### Task item
Word for word, transcribe all of the records.

### Provided records

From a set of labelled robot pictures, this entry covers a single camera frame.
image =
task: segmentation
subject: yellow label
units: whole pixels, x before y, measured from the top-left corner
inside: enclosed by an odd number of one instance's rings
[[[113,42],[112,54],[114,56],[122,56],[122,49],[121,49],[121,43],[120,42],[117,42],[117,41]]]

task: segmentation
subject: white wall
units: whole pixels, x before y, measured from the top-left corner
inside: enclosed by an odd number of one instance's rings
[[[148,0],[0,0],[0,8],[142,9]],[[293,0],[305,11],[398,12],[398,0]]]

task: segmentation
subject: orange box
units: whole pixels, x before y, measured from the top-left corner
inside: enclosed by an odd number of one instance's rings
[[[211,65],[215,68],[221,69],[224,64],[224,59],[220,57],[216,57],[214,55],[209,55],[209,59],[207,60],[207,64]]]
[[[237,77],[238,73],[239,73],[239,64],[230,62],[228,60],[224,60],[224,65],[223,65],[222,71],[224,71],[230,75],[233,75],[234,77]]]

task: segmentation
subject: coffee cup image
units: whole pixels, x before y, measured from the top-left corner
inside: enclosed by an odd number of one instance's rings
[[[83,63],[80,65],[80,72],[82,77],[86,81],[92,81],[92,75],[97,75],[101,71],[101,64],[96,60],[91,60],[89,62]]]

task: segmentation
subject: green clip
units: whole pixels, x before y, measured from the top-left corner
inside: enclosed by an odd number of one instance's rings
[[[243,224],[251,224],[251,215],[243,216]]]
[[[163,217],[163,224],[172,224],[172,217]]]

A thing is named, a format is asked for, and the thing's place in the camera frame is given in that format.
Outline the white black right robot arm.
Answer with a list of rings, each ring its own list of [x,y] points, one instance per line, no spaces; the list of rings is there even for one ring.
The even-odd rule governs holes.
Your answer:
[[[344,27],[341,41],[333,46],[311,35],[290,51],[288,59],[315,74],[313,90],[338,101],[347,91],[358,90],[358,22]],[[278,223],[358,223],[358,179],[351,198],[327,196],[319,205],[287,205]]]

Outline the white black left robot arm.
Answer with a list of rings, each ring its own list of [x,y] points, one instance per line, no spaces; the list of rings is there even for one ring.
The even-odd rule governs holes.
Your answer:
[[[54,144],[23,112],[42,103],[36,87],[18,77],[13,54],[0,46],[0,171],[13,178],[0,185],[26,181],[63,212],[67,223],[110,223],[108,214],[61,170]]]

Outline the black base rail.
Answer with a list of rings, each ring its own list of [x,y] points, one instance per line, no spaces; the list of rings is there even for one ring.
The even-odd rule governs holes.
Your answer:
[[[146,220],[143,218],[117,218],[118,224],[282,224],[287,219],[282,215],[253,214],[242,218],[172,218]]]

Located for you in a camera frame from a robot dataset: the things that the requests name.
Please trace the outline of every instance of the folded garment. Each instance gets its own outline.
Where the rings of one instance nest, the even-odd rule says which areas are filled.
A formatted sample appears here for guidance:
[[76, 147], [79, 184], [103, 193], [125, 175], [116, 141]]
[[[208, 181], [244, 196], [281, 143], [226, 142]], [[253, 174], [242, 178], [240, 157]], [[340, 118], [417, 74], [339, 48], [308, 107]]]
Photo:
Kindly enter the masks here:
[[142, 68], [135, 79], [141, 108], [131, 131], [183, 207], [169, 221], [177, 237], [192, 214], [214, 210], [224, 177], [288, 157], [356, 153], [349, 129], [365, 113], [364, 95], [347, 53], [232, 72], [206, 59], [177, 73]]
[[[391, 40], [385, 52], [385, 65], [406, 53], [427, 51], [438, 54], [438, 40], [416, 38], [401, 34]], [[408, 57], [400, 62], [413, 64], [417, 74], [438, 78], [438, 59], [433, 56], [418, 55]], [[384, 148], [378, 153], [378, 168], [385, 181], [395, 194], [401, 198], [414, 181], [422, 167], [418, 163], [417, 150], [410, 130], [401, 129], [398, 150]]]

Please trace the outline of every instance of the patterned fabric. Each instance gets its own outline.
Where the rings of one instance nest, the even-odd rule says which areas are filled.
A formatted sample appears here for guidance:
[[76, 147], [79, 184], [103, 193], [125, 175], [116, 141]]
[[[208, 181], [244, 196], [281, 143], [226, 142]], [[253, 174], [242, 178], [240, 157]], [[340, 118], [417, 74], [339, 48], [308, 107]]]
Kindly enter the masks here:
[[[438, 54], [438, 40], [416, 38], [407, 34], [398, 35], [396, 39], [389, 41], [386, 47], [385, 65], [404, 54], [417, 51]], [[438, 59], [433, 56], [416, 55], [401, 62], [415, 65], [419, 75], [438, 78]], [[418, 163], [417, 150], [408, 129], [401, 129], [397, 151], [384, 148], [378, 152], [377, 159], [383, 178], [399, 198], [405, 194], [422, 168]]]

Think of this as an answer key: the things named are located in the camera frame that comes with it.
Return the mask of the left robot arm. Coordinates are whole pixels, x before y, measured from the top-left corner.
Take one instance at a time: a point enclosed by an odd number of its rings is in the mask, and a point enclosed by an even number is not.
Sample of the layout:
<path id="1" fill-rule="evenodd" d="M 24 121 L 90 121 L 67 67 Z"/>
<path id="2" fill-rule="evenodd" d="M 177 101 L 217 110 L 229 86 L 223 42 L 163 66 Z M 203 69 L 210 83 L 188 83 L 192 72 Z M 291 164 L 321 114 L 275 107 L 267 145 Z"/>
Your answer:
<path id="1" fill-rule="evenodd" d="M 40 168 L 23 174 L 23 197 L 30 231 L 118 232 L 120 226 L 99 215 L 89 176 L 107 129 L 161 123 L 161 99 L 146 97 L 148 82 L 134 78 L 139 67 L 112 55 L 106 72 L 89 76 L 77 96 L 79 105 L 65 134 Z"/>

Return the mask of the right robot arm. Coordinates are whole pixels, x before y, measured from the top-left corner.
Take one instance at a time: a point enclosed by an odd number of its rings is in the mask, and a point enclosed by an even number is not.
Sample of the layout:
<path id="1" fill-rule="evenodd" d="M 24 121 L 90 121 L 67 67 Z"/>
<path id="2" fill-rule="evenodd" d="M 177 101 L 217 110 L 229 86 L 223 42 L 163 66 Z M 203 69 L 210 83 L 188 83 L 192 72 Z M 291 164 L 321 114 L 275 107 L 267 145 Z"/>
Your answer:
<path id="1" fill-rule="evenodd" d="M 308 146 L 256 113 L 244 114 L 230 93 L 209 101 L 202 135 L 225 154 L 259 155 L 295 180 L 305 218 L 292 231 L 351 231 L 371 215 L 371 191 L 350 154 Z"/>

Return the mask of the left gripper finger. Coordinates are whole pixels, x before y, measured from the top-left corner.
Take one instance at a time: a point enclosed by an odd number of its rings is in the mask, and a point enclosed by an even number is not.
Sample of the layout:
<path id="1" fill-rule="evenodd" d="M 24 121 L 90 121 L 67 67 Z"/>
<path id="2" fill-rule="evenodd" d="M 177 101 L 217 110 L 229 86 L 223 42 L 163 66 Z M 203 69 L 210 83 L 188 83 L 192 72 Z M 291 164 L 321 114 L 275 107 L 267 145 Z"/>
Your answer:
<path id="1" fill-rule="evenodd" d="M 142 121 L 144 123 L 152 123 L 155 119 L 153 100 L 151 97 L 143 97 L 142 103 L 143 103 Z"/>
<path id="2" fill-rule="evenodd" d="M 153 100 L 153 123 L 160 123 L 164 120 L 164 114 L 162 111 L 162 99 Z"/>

### Solution for this problem
From a set of labelled robot pictures, this entry covers a single camera frame.
image =
task: segmentation
subject: yellow label
units: whole pixels, x before y, measured from the top-left corner
inside: enclosed by an odd number of one instance's rings
[[[113,42],[112,54],[114,56],[122,56],[122,49],[121,49],[121,43],[120,42],[117,42],[117,41]]]

task: segmentation
subject: white wall
units: whole pixels, x before y, measured from the top-left corner
inside: enclosed by an odd number of one instance's rings
[[[148,0],[0,0],[0,8],[142,9]],[[293,0],[305,11],[398,12],[398,0]]]

task: segmentation
subject: orange box
units: whole pixels, x before y, measured from the top-left corner
inside: enclosed by an odd number of one instance's rings
[[[211,65],[215,68],[221,69],[224,64],[224,59],[220,57],[216,57],[214,55],[209,55],[209,59],[207,60],[207,64]]]
[[[237,77],[238,73],[239,73],[239,64],[230,62],[228,60],[224,60],[224,65],[223,65],[222,71],[224,71],[230,75],[233,75],[234,77]]]

task: segmentation
subject: coffee cup image
units: whole pixels, x before y, measured from the top-left corner
inside: enclosed by an odd number of one instance's rings
[[[83,63],[80,65],[80,72],[82,77],[86,81],[92,81],[92,75],[97,75],[101,71],[101,64],[96,60],[91,60],[89,62]]]

task: segmentation
subject: green clip
units: whole pixels, x before y, measured from the top-left corner
inside: enclosed by an odd number of one instance's rings
[[[243,224],[251,224],[251,215],[243,216]]]
[[[163,217],[163,224],[172,224],[172,217]]]

A thing is named, a format is asked for, and the thing's place in the camera frame is given in that format.
Outline the white black right robot arm.
Answer with a list of rings, each ring its own list of [x,y] points, one instance per line, no spaces; the list of rings is there even for one ring.
The even-odd rule governs holes.
Your answer:
[[[344,27],[341,41],[333,46],[311,35],[290,51],[288,59],[315,74],[313,90],[338,101],[347,91],[358,90],[358,22]],[[278,223],[358,223],[358,179],[351,198],[327,196],[319,205],[287,205]]]

Outline the white black left robot arm.
Answer with a list of rings, each ring its own list of [x,y] points, one instance per line, no spaces; the list of rings is there even for one ring.
The even-odd rule governs holes.
Your answer:
[[[54,144],[23,112],[42,103],[36,87],[18,77],[13,54],[0,46],[0,171],[13,178],[0,185],[26,181],[63,212],[67,223],[110,223],[108,214],[61,170]]]

Outline the black base rail.
Answer with a list of rings, each ring its own list of [x,y] points, one instance per line, no spaces; the list of rings is there even for one ring.
The even-odd rule governs holes.
Your answer:
[[[146,220],[143,218],[117,218],[118,224],[282,224],[287,219],[282,215],[253,214],[242,218],[172,218]]]

Located for you in a camera frame from a robot dataset: the things that the requests name.
Please trace the outline of every instance of the folded garment. Each instance gets its own outline.
Where the rings of one instance nest, the even-odd rule says which areas are filled.
A formatted sample appears here for guidance:
[[76, 147], [79, 184], [103, 193], [125, 175], [116, 141]]
[[[208, 181], [244, 196], [281, 143], [226, 142]], [[253, 174], [242, 178], [240, 157]], [[340, 118], [417, 74], [339, 48], [308, 107]]]
Photo:
Kindly enter the masks here:
[[142, 68], [135, 79], [141, 108], [131, 131], [183, 207], [169, 221], [177, 237], [192, 214], [214, 210], [224, 177], [288, 157], [356, 153], [349, 129], [365, 113], [364, 95], [347, 53], [232, 72], [206, 59], [177, 73]]
[[[391, 40], [385, 52], [385, 65], [406, 53], [427, 51], [438, 54], [438, 40], [416, 38], [401, 34]], [[408, 57], [400, 62], [413, 64], [417, 74], [438, 78], [438, 59], [433, 56], [418, 55]], [[384, 148], [378, 153], [378, 168], [385, 181], [395, 194], [401, 198], [414, 181], [422, 167], [418, 163], [417, 150], [410, 130], [401, 129], [398, 150]]]

Please trace the outline of every instance of the patterned fabric. Each instance gets its own outline.
Where the rings of one instance nest, the even-odd rule says which areas are filled.
A formatted sample appears here for guidance:
[[76, 147], [79, 184], [103, 193], [125, 175], [116, 141]]
[[[208, 181], [244, 196], [281, 143], [226, 142]], [[253, 174], [242, 178], [240, 157]], [[340, 118], [417, 74], [339, 48], [308, 107]]]
Kindly enter the masks here:
[[[438, 54], [438, 40], [416, 38], [407, 34], [398, 35], [396, 39], [389, 41], [386, 47], [385, 65], [404, 54], [417, 51]], [[438, 59], [433, 56], [416, 55], [401, 62], [415, 65], [419, 75], [438, 78]], [[418, 163], [417, 150], [408, 129], [401, 129], [397, 151], [384, 148], [378, 152], [377, 159], [383, 178], [399, 198], [405, 194], [422, 168]]]

Think of this as an answer key: the things named are located in the camera frame that comes with it.
Return the mask of the left robot arm. Coordinates are whole pixels, x before y, measured from the top-left corner.
Take one instance at a time: a point enclosed by an odd number of its rings is in the mask, and a point enclosed by an even number is not.
Sample of the layout:
<path id="1" fill-rule="evenodd" d="M 24 121 L 90 121 L 67 67 Z"/>
<path id="2" fill-rule="evenodd" d="M 177 101 L 217 110 L 229 86 L 223 42 L 163 66 Z M 203 69 L 210 83 L 188 83 L 192 72 Z M 291 164 L 321 114 L 275 107 L 267 145 Z"/>
Your answer:
<path id="1" fill-rule="evenodd" d="M 40 168 L 23 174 L 23 197 L 30 231 L 118 232 L 120 226 L 99 215 L 89 176 L 107 129 L 161 123 L 161 99 L 146 97 L 148 82 L 134 78 L 139 67 L 112 55 L 106 72 L 89 76 L 77 96 L 79 105 L 65 134 Z"/>

Return the mask of the right robot arm. Coordinates are whole pixels, x before y, measured from the top-left corner.
Take one instance at a time: a point enclosed by an odd number of its rings is in the mask, and a point enclosed by an even number is not.
Sample of the layout:
<path id="1" fill-rule="evenodd" d="M 24 121 L 90 121 L 67 67 Z"/>
<path id="2" fill-rule="evenodd" d="M 177 101 L 217 110 L 229 86 L 223 42 L 163 66 Z M 203 69 L 210 83 L 188 83 L 192 72 Z M 291 164 L 321 114 L 275 107 L 267 145 Z"/>
Your answer:
<path id="1" fill-rule="evenodd" d="M 308 146 L 256 113 L 244 114 L 230 93 L 209 101 L 202 135 L 225 154 L 259 155 L 295 180 L 305 218 L 292 231 L 351 231 L 371 215 L 371 191 L 350 154 Z"/>

Return the mask of the left gripper finger. Coordinates are whole pixels, x before y, measured from the top-left corner.
Take one instance at a time: a point enclosed by an odd number of its rings is in the mask, and a point enclosed by an even number is not.
Sample of the layout:
<path id="1" fill-rule="evenodd" d="M 24 121 L 90 121 L 67 67 Z"/>
<path id="2" fill-rule="evenodd" d="M 177 101 L 217 110 L 229 86 L 223 42 L 163 66 Z M 203 69 L 210 83 L 188 83 L 192 72 Z M 291 164 L 321 114 L 275 107 L 267 145 Z"/>
Your answer:
<path id="1" fill-rule="evenodd" d="M 142 121 L 144 123 L 152 123 L 155 119 L 153 100 L 151 97 L 143 97 L 142 103 L 143 103 Z"/>
<path id="2" fill-rule="evenodd" d="M 153 100 L 153 123 L 160 123 L 164 120 L 164 114 L 162 111 L 162 99 Z"/>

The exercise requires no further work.